No sexual side effects is one of Remeron's selling points.


----------



## JCar (Nov 30, 2004)

I loved remeron and was on it for 1 year. I liked it mostly because it was like a sleeping pill that never wore off. The grogginess wears off eventually, although I remember when I first took it I basically slept the whole weekend. It was a nice relief though.

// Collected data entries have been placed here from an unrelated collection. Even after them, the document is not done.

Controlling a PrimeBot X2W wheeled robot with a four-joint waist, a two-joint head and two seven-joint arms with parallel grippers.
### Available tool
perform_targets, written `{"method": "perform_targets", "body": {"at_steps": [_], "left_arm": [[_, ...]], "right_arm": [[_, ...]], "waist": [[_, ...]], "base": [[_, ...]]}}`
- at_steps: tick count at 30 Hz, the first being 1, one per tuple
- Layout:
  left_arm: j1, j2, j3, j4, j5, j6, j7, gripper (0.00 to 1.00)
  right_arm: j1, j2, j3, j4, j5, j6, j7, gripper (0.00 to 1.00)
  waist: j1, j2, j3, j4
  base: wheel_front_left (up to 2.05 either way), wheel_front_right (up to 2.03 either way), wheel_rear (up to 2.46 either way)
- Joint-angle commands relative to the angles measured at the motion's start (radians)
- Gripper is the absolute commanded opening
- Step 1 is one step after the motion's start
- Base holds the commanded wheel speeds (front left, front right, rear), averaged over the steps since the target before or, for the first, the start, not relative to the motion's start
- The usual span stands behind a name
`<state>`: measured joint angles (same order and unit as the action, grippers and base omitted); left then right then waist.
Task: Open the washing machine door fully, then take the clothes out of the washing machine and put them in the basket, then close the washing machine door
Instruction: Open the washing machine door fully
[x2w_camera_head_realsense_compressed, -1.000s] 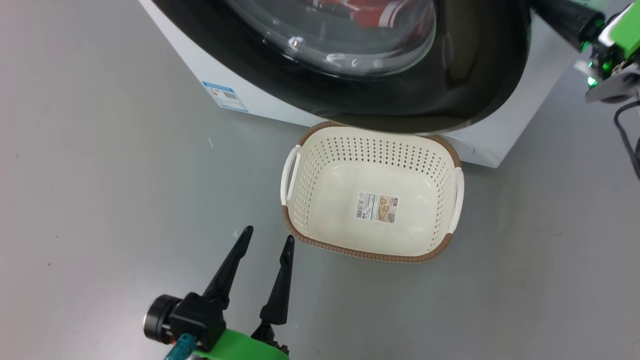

It's potent stuff too. Unlike most SSRI's it will knock you out and calm you down right away if you are anxious.

Down sides:

-I gained 20 pounds (which I lost after I went off of it)
-After a while it seemed to start wearing off and I would get anxious towards the end of the night before I took it again. I ended up just going off of it after a year though. I wouldn't mind getting back on if I ever needed it again, though.


----------



## Mysca2 (Mar 27, 2007)

I am seriously debatin ggiving remeron another try, my main concern is do you need benzos with it or are you all finding the remeron is enough?


----------



## Speak Easy (Jun 27, 2006)

*Re: re: Remeron!*



foxtrot said:


> From that wikipedia article and other articles that I have read I would agree with covertos' comments about norepinephrine's actions appearing to be synonymous with the action of adrenaline (ie activating rather than calming on the fight or flight response). Which really does beg the question again how the heck is this supposed to help anxiety!? Yes, maybe the serotonin/antihistamine effects may balance it somewhat but the presence of the norepinephrine doesnt seem necessary for an anxiety patient.
> After maybe six weeks of using I can say that I find it fairly easy to control my appetite if I desire to although I do notice I am enjoying more sugary foods than before. The sedative effect is under control by now too but my sleep cycle is improved. I would say I feel less depressed which is a good thing. But I dont know if it's helped the big kahuna yet- I am still a real mess in some social situations.
> I dont know if reading up on the effects of various drugs and neurotransmitters is that helpful to be honest! For example, after discovering this about norepinephrine it almost makes me more nervous almost through a placebo effect. However, it's a bit like pandora's box- once opened it's very difficult to stop wanting to know everything! Which is a good thing I guess in a way- its good to be informed. (However, when I used effexor years ago I knew nothing about depression, anxiety and pharmaceutical drugs and just trusted my doc blindly with good results. The terrible withdrawal that was unbeknown to me coupled with my increasing anxiety after quitting stimulated my interest in actually wanting to know everything about these disorders and their treatments). [sorry, ive gone off on one a bit there]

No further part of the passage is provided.